All patients signed informed consent to participation in this study, which was performed in accordance with the Declaration of Helsinki guidelines, approved by the Institutional Review Board (approval n. 1376) and registered in the NIH clinical studies web-site (clinicaltrials.gov identifier: NCT 00396916).
The primary end-point of the study was progression-free survival, calculated from diagnosis to the occurrence of disease progression, relapse or death from any cause.8 The secondary endpoint was overall survival, calculated from diagnosis to death from any cause. Complete remission was defined as the disappearance of all disease manifestations, at the end of therapy. Primary progressive disease was defined as persistence of disease, or the appearance of new sites of FDG uptake on the FDG-PET/CT scans during the first 3 months after completion of therapy. Relapse was defined as the appearance of new clinical or imaging findings, which were proven by biopsy to be foci of disease, in patients who had remained in complete remission for more than 3 months after the completion of therapy.12 A positive interim FDG-PET/CT study was defined as truly predictive when the patient had disease progression. A falsely positive predictive interim study was defined as a positive interim study in a patient who achieved complete remission and did not have progressive disease during the follow-up. Truly negative studies were defined as negative interim FDG-PET scans in patients who had continued remission during follow-up. A falsely negative predictive interim FDG-PET was defined as a negative interim study in a patient who had disease progression during follow-up.

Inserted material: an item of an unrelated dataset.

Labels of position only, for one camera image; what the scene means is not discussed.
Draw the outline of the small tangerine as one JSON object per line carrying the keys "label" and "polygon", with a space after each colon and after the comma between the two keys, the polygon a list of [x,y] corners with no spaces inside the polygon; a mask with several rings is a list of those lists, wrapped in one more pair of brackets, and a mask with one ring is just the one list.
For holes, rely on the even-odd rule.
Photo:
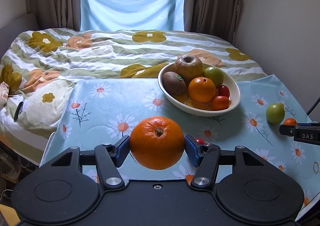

Progression-free survival and overall survival were evaluated using Kaplan-Meier curves and the log-rank test.13 The positive predictive value (PPV) was defined as the number of truly positive patients divided by the number of positive interim FDG-PET/CT results. The negative predictive value (NPV) was calculated as the number of truly negative patients divided by the number of patients with negative interim FDG-PET findings. All P values were two-sided with the level of statistical significance being 0.05. Accuracy was defined as the number of true positive and true negative outcomes divided by the number of all tested participants. Specificity, sensitivity and accuracy values were compared using McNemar’s test. Statistical analyses were performed using SPSS15.0 (SPSS, Chicago, IL, USA).
The characteristics of the 96 patients reported in this study are presented in Table 1. Ninety of the 96 patients (93%) included in the study achieved complete remission. Six patients had primary progressive disease (6%). Three relapses were recorded at a median follow-up of 59 months (range, 11–71 months), 11, 13 and 41 months following diagnosis (4, 5 and 36 months after the end of therapy). Interim FDG-PET/CT results using the static visual score and dynamic visual score, and the corresponding patients’ outcome are presented in Figure 1A and 1B.
Patients were treated according to predefined risk criteria. Eight patients with early, favorable HL according to the EORTC criteria12 (stage I or II, non-bulky, no B symptoms, less than four disease sites, age < 50 years, erythrocyte sedimentation rate <50 mm/h) received four cycles of ABVD and radiation therapy to the involved field. One of these patients who had a positive interim FDG-PET study was given dose-escalated chemotherapy. Twenty-five patients with intermediate risk HL12 were planned to receive six cycles of ABVD. Two of these patients had primary progressive disease, one of them irrespective of treatment escalation after the second cycle, because of which was performed a positive interim FDG-PET.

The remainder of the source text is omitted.